100 Jahre Asienwissenschaften Goethe-Universität 1925-2025
Das Jubiläum wird im Rahmen des 19. Deutschsprachigen Japanologentags mit einem eigenen asienwissenschaftlichen Panel begangen.

Nachdem die Japanologie am Fachbereich 9 der Goethe-Universität im Jahr 2021 ihr 40-jähriges Bestehen feierte, kann die Ostasienforschung in Frankfurt 2025 auf runde 100 Jahre Geschichte zurückblicken. Im Jahr 1925 nahm diese ihren Anfang, als der bekannte Chinakundler Richard Wilhelm (1873-1930) zum Direktor des China Instituts e.V. bestellt wurde. Auf Wilhelm folgte Erwin Rouselle (1890-1949). 1942 wurde ein sinologischer Lehrstuhl gegründet, den Carl Hentze (1883-1975) bis 1954 innehatte. Im Jahr 1960 wurde Otto Karow (1913-1992) auf den Lehrstuhl für Ostasiatische Philologien berufen, er vertrat die Fächer Sinologie und Japanologie in Personalunion. Auf Karow folgte Chang Tsung-tung (1930-2000), der im Jahr 1999 emeritiert wurde, zwei Jhre später erfolgte die Berufung von Dorothea Wippermann. Bereits im Jahr 2002 hatte der Fachbereich eine Juniorprofessur eingerichtet, die Ende des Jahres 2002 durch Natascha Gentz besetzt wurde. Die inneruniversitäre Verknüpfung wurde durch die Einrichtung des Interdisziplinären Zentrums für Ostasienstudien (IZO) im Jahr 2004 mit seinen vielfältigen Aktivitäten in Forschung und Lehre, an dem die Frankfurter Sinologie einen maßgeblichen Anteil hat, auf eine neue Grundlage gestellt.

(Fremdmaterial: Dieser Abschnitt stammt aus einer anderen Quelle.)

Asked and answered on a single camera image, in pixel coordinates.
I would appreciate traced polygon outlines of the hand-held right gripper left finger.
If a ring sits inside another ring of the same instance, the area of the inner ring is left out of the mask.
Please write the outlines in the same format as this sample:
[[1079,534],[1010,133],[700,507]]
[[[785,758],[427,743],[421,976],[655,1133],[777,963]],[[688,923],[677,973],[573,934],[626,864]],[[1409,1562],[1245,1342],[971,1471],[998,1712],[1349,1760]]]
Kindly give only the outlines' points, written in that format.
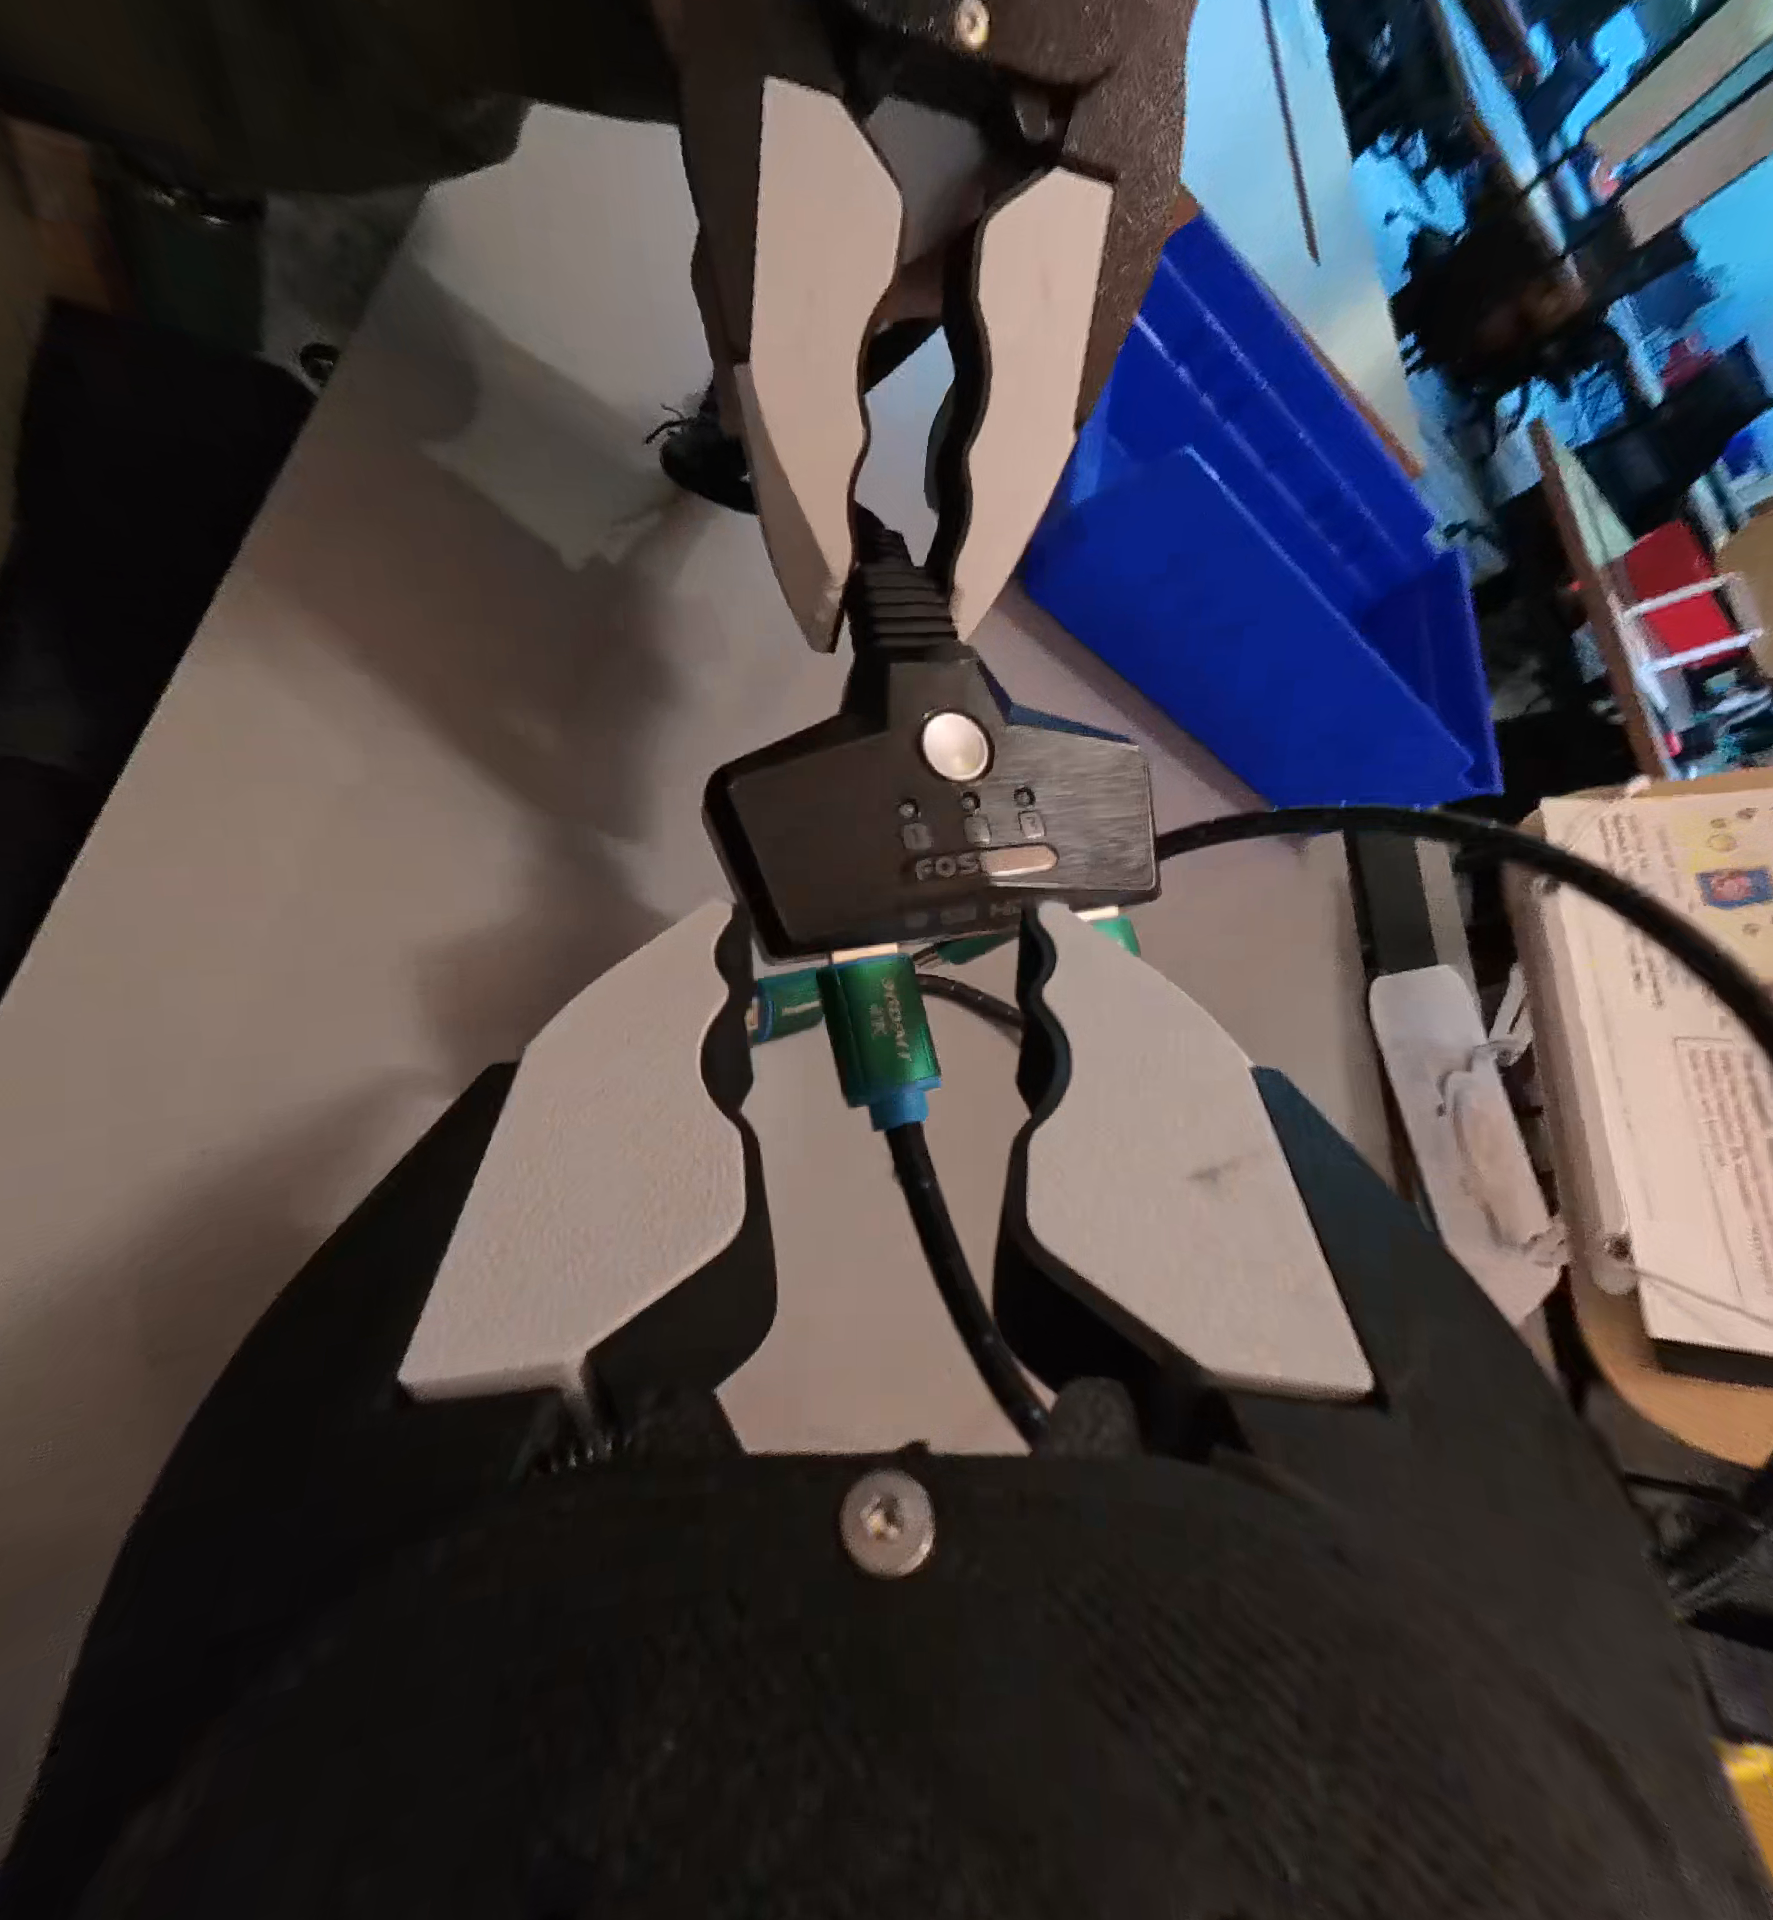
[[410,1398],[635,1412],[755,1359],[777,1259],[750,996],[750,923],[705,900],[538,1033],[403,1350]]

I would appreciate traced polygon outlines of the blue plastic bin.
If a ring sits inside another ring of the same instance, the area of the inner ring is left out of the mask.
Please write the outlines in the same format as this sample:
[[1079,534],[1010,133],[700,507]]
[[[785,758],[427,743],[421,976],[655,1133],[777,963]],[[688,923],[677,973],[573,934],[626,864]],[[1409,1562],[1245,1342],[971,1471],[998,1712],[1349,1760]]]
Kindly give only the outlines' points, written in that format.
[[1176,455],[1342,614],[1438,557],[1431,519],[1374,419],[1205,212],[1163,241],[1081,428],[1081,490]]
[[1191,447],[1112,464],[1026,549],[1021,588],[1276,806],[1446,806],[1499,788],[1460,553],[1342,584]]

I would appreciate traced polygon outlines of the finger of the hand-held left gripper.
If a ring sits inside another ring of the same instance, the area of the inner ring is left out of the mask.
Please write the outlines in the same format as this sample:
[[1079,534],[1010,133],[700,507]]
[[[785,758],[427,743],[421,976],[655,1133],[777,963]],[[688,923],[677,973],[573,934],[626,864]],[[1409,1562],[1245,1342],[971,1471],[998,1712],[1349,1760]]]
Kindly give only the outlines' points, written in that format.
[[947,256],[927,574],[958,638],[993,610],[1072,455],[1109,212],[1109,181],[1048,166]]
[[696,210],[764,557],[801,642],[830,652],[855,563],[862,370],[898,266],[898,181],[837,93],[734,77],[696,103]]

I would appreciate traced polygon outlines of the red chair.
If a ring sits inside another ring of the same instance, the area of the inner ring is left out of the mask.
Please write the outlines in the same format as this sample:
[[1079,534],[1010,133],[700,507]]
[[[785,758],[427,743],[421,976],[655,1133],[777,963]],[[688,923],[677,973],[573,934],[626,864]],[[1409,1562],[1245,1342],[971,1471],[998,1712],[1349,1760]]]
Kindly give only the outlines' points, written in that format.
[[1618,638],[1649,707],[1667,707],[1684,676],[1741,668],[1758,638],[1734,610],[1720,574],[1684,519],[1667,519],[1609,563]]

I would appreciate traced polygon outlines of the HDMI switch box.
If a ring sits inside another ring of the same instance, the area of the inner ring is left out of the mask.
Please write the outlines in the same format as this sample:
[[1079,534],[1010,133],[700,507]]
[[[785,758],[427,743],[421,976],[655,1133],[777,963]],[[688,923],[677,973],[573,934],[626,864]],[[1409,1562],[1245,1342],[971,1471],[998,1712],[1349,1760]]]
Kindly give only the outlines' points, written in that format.
[[1155,900],[1139,746],[1013,707],[867,510],[846,623],[837,715],[723,764],[701,796],[764,955],[991,941],[1047,900]]

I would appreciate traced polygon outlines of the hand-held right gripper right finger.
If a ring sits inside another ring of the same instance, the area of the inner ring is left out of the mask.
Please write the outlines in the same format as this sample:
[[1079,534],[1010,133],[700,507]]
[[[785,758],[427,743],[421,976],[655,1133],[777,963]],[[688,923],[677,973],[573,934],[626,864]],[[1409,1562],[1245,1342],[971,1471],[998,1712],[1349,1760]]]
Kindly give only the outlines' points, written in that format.
[[1163,1379],[1366,1401],[1374,1373],[1263,1107],[1254,1063],[1100,921],[1020,934],[1021,1125],[993,1308],[1067,1305]]

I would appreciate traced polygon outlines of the white desk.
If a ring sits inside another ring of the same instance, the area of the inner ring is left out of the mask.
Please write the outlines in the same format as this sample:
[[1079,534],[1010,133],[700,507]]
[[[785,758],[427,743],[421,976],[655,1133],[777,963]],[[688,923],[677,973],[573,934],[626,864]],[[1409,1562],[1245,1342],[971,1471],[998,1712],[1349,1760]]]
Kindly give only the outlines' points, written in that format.
[[669,129],[538,110],[394,254],[0,1008],[0,1851],[138,1502],[459,1089],[723,893],[821,719],[700,377]]

Nachdem Natascha Gentz im Jahr 2006 einen Ruf an die Universität Edinburgh enthalten hatte, trat Elisabeth Kaske ihre Nachfolge an. Im Wintersemester 2007 wurde schließlich Iwo Amelung auf die neu geschaffene Professur für Kultur und Geschichte Chinas berufen. Die Japanologie entwickelte sich als eigenständiges Fach in den 1980er Jahren. Von 1981 bis 2000 lehrte und forschte der Japanologe Ekkehard May im Institut für Orientalische und Ostasiatische Philologien des damaligen FB 11: Ost- und außereuropäische Sprach- und Kulturwissenschaften der Johann Wolfgang Goethe-Universität Frankfurt. Zum Sommersemester 2003 wurde Lisette Gebhardt als Fachvertreterin der Japanologie am FB 9: Sprach- und Kulturwissenschaften berufen. Sie reformierte, unterstützt von Cosima Wagner, Lehre und Forschung. Eine zweite japanologische Professur am FB 9: Sprach- und Kulturwissenschaften wird seit 2009 von Michael Kinski bekleidet. Zu den Asienwissenschaften der Goethe Universität zählen zudem die Koreanistik, seit 2014 vertreten durch Yonson Ahn, und die Südostasienwissenschaften. Letztere leitete der Linguist und Malaiologe Bernd Nothofer (1941-2025) von 1981 bis 2008. Auf ihn folgte Arndt Graf, Malaiologie / Indonesistik, der 2009 an die Goethe-Universität kam.